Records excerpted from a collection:

——

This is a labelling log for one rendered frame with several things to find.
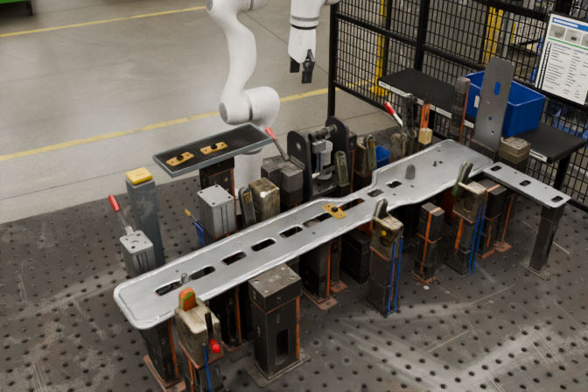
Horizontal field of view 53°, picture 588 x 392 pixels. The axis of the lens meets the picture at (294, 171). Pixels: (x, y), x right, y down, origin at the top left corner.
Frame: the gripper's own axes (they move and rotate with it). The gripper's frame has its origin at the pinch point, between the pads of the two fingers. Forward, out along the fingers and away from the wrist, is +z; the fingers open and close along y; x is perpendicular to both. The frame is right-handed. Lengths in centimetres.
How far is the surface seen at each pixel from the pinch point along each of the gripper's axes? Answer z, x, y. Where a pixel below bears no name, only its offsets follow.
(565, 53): 0, 104, 3
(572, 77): 7, 106, 7
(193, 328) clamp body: 38, -48, 55
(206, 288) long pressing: 43, -40, 37
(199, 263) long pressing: 43, -39, 26
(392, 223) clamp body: 34, 17, 36
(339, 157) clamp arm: 29.9, 15.4, 2.4
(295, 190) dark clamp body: 38.6, -0.8, 4.4
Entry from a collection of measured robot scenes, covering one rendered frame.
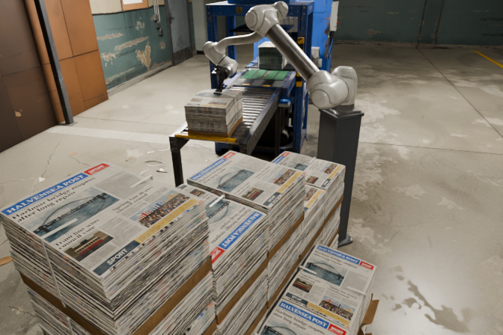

——

Retype all of the entries exactly as written, leaving out any images.

--- EXERCISE SOLUTION ---
This is a labelling log for one rendered frame with several things to find.
Horizontal field of view 53°, picture 588 x 392 pixels. The axis of the lens meets the picture at (294, 171). Pixels: (x, y), x right, y down, origin at the top left corner.
Frame: the gripper's own axes (they move and rotate with it). The gripper's frame has its origin at the pinch point, between the pads of the two fingers. Forward, out along the fingers and away from the wrist, is +z; the fingers open and close along y; x is perpendicular to both. The frame is right-handed. Lengths in centimetres.
How far is the surface seen at each pixel from the pinch point along each of the gripper's axes? Answer z, x, y. Where a pixel below bears no name, only its offsets follow.
(565, 53): 0, 104, 3
(572, 77): 7, 106, 7
(193, 328) clamp body: 38, -48, 55
(206, 288) long pressing: 43, -40, 37
(199, 263) long pressing: 43, -39, 26
(392, 223) clamp body: 34, 17, 36
(339, 157) clamp arm: 29.9, 15.4, 2.4
(295, 190) dark clamp body: 38.6, -0.8, 4.4
Entry from a collection of measured robot scenes, covering one rendered frame.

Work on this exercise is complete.